Edited by Steve Wulf

THE FOUL, HOT SUMMER

This is an article from the July 25, 1988 issue

The environmental news isn't good. With each fishing license purchased in New York comes a warning to eat freshwater fish sparingly because of possible PCB contamination. Garbage and medical waste wash ashore on the coasts of New York and New Jersey, closing scores of beaches. Also, in the waters off the Eastern U.S., an explosive growth of algae has killed great numbers of fish and shellfish. A recently released study by New York State's Department of Environmental Conservation indicates that some 25% of the lakes and ponds in the Adirondacks are too acidic—from acid rain—to support fish. And let us not forget the nation's drought, which is playing havoc not only with agriculture but also with wildlife.
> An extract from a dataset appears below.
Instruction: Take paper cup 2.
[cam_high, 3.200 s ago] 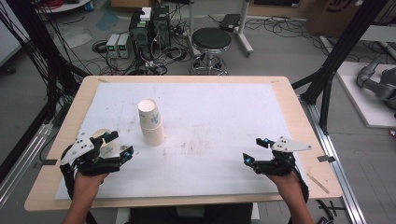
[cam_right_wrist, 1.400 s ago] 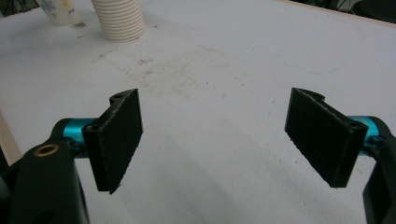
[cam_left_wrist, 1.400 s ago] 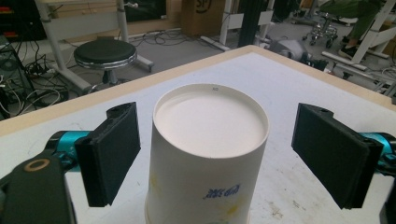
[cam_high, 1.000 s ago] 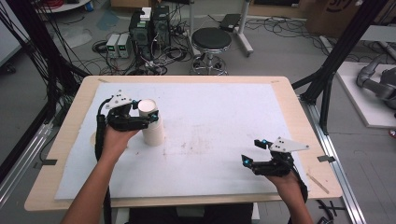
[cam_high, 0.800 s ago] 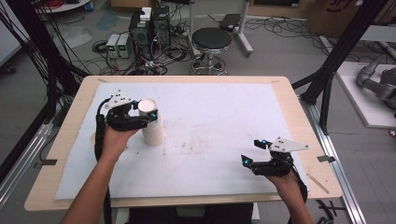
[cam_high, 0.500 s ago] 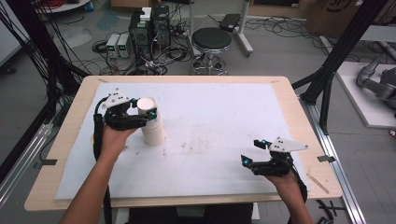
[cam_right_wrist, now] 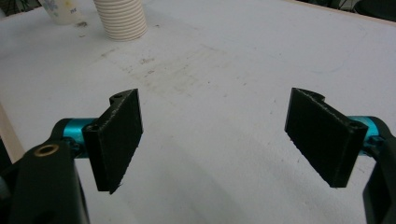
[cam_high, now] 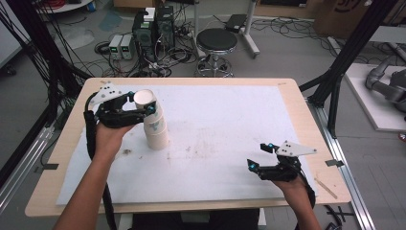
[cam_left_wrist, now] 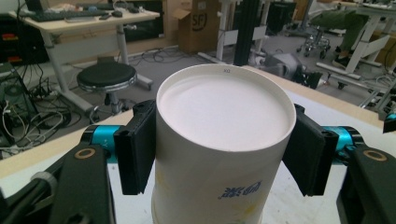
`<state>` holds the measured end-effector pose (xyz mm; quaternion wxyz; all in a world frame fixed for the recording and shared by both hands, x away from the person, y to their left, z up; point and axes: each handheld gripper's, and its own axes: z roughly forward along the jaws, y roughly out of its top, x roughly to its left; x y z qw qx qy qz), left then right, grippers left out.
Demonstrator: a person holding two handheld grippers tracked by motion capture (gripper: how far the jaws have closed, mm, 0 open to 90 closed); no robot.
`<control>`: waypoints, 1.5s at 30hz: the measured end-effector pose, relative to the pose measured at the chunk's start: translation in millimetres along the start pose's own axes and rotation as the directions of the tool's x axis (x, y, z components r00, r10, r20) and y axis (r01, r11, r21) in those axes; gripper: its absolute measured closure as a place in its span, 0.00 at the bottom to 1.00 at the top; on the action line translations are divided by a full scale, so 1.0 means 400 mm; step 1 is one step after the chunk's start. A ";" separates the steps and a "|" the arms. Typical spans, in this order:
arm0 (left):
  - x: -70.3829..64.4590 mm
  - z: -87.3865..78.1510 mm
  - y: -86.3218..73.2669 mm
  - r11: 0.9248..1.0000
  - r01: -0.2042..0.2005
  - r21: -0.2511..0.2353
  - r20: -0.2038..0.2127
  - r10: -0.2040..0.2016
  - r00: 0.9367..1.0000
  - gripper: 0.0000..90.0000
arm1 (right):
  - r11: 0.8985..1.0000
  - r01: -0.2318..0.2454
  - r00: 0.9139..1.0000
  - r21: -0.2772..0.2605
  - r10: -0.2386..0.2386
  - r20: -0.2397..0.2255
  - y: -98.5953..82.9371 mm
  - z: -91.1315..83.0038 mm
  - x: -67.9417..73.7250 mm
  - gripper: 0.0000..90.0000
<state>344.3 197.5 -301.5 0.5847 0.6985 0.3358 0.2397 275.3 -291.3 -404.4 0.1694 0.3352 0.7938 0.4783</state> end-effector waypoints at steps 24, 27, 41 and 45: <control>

"The planet is telling us we can't treat it this way anymore," Dr. Stephen Joseph, the New York City Commissioner of Health, told The New York Times last week.

We have only ourselves to blame for this midsummer's nightmare. Burning fossil fuels has created many of these environmental ills. Carbon dioxide released into the atmosphere traps heat that would normally escape from the earth, creating the ominous greenhouse effect. While this year's drought cannot yet be attributed to the rise in global temperatures associated with the greenhouse effect, the scorching conditions may be a preview of summers to come if the volume of carbon dioxide discharged into the air is not significantly and quickly reduced.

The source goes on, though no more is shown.